Trinitarian Inclusiveness

Trinity Rublev

God has no gender. The Persons of the Holy Trinity have no gender. The Christian tradition of praying to the First Person, in and through the Second Person, in the unity and power of the Third Person of the Trinity is able to be done in a gender-inclusive way; even in a complementary-language way. This dynamic of praying is the tradition (yes – with exceptions that prove the rule) in the Eucharistic Prayer (and other major prayers). The Eucharistic Prayer is the core of The Ministry of the Sacrament. In the West, the collect (with a similar Trinitarian dynamic), is the core of The Ministry of Word and Prayer.

This tradition I have just briefly described expresses and facilitates our being drawn into God as we are incorporated into Christ, the incarnation of the Second Person of the Trinity.

While collects in A New Zealand Prayer Book He Karakia Mihinare o Aotearoa have a pick-a-Person-of-the-Trinity-any-Person approach, I have long been an advocate of renewal of this Trinitarian dynamic.

Furthermore, this approach, as I indicated, has no issues with inclusive language.

The following is just one example of a collect that has been prayed on the same day by Christians for over 13 centuries:

Faithful God,
source of all good,
graft in our hearts the love of your name,
and bind us more closely to you
so that you nourish the goodness you sow in us,
and, by your watchful care,
you tend and guard the good you have nourished;
through Jesus Christ
who is alive with you,
in the unity of the Holy Spirit,
one God, now and for ever.
Amen.

[I’ve been putting up a traditional collect like this most weeks onto this site, and they will be collected together into a revision of a Book of Prayers in Common.]

Now General Synod Te Hinota Whanui 2016 (GSTHW16) wanted to change A New Zealand Prayer Book He Karakia Mihinare o Aotearoa.
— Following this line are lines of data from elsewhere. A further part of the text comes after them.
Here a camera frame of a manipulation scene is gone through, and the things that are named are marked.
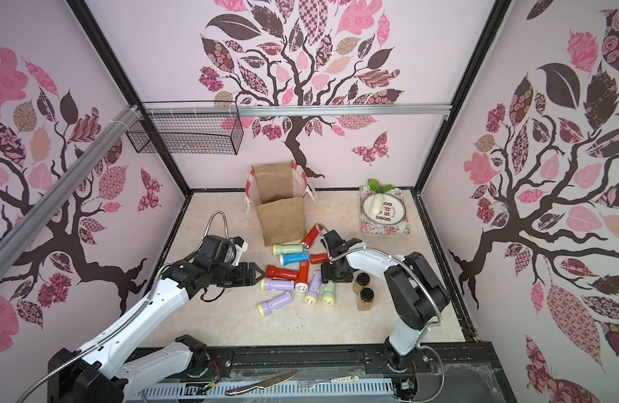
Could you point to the back aluminium frame bar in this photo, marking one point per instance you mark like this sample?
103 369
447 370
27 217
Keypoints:
332 110

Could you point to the white slotted cable duct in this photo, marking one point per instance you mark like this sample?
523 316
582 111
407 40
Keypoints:
199 391

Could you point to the purple flashlight right upright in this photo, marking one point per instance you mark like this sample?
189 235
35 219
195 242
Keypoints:
312 294

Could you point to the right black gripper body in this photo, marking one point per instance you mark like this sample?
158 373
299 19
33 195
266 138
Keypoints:
335 269

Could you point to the red flashlight right of blue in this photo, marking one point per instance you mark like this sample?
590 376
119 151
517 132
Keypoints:
319 259

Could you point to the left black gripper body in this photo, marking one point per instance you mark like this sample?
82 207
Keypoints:
230 275

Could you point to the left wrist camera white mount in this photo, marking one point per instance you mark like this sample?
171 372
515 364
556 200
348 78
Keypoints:
238 247

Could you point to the white patterned plate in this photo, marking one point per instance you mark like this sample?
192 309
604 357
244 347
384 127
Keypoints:
393 213

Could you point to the table knife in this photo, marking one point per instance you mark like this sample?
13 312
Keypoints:
262 385

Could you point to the burlap tote bag red trim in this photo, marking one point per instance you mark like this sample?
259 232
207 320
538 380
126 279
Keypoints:
277 194

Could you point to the green flashlight right upright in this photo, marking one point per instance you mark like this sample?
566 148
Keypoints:
329 294

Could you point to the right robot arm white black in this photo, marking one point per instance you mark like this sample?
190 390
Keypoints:
404 340

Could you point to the white radish toy green leaves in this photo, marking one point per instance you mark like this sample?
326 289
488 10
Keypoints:
378 191

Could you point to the purple flashlight bottom diagonal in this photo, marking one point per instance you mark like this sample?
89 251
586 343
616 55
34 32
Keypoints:
267 308

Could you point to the flexible metal conduit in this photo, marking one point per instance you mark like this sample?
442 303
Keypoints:
417 293
113 327

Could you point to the spice jar black lid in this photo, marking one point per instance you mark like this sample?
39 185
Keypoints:
365 299
360 281

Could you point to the left aluminium frame bar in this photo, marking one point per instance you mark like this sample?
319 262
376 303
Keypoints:
23 234

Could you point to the right flexible metal conduit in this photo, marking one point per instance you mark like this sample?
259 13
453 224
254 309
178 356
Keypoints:
417 293

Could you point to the red flashlight centre horizontal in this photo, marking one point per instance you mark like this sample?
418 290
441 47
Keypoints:
273 272

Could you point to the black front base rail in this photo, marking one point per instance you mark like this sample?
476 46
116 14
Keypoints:
371 358

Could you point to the left flexible metal conduit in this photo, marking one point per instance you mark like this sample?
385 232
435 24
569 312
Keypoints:
113 327

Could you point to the spice jar black lid lower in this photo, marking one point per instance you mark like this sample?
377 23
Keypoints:
365 299

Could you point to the red flashlight by bag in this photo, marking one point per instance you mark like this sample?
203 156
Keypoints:
311 236

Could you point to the red flashlight white head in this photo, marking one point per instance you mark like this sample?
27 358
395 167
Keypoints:
301 284

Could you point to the purple flashlight centre horizontal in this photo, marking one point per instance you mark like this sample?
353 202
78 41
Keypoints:
268 284

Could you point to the aluminium frame bar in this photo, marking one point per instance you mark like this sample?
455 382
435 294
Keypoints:
332 110
23 234

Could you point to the green flashlight near bag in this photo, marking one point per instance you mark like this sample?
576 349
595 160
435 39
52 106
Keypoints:
287 249

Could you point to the black wire wall basket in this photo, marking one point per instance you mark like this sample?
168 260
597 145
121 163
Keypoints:
200 128

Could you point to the spice jar black lid upper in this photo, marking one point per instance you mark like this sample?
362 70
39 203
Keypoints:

Currently, page 549 includes:

At the end of a Collect, when needed, the minister may add

Hear this prayer for your love’s sake. Amen.

Or Praise to you our God; you answer prayer. Amen.

Or when the prayer is addressed to God

This we ask through Christ our Mediator / Saviour /
Redeemer / Lord. Amen.

Or when the prayer is addressed to God and ends with words
referring to Jesus Christ

Who lives and reigns with you and the Holy Spirit,
one God for ever. Amen.

And GSTHW16 would like to change this to:

Concerning Sentences, Prayers and Readings for the Church’s Year

The minister chooses one, or more, of the Collects set down for the Day for use in the service, and selects the Sentence, Psalms, and Set Readings from pages 550-723, or selects the alternatives set down in A Prayer Book for Australia, or in Revised Common Lectionary Prayers.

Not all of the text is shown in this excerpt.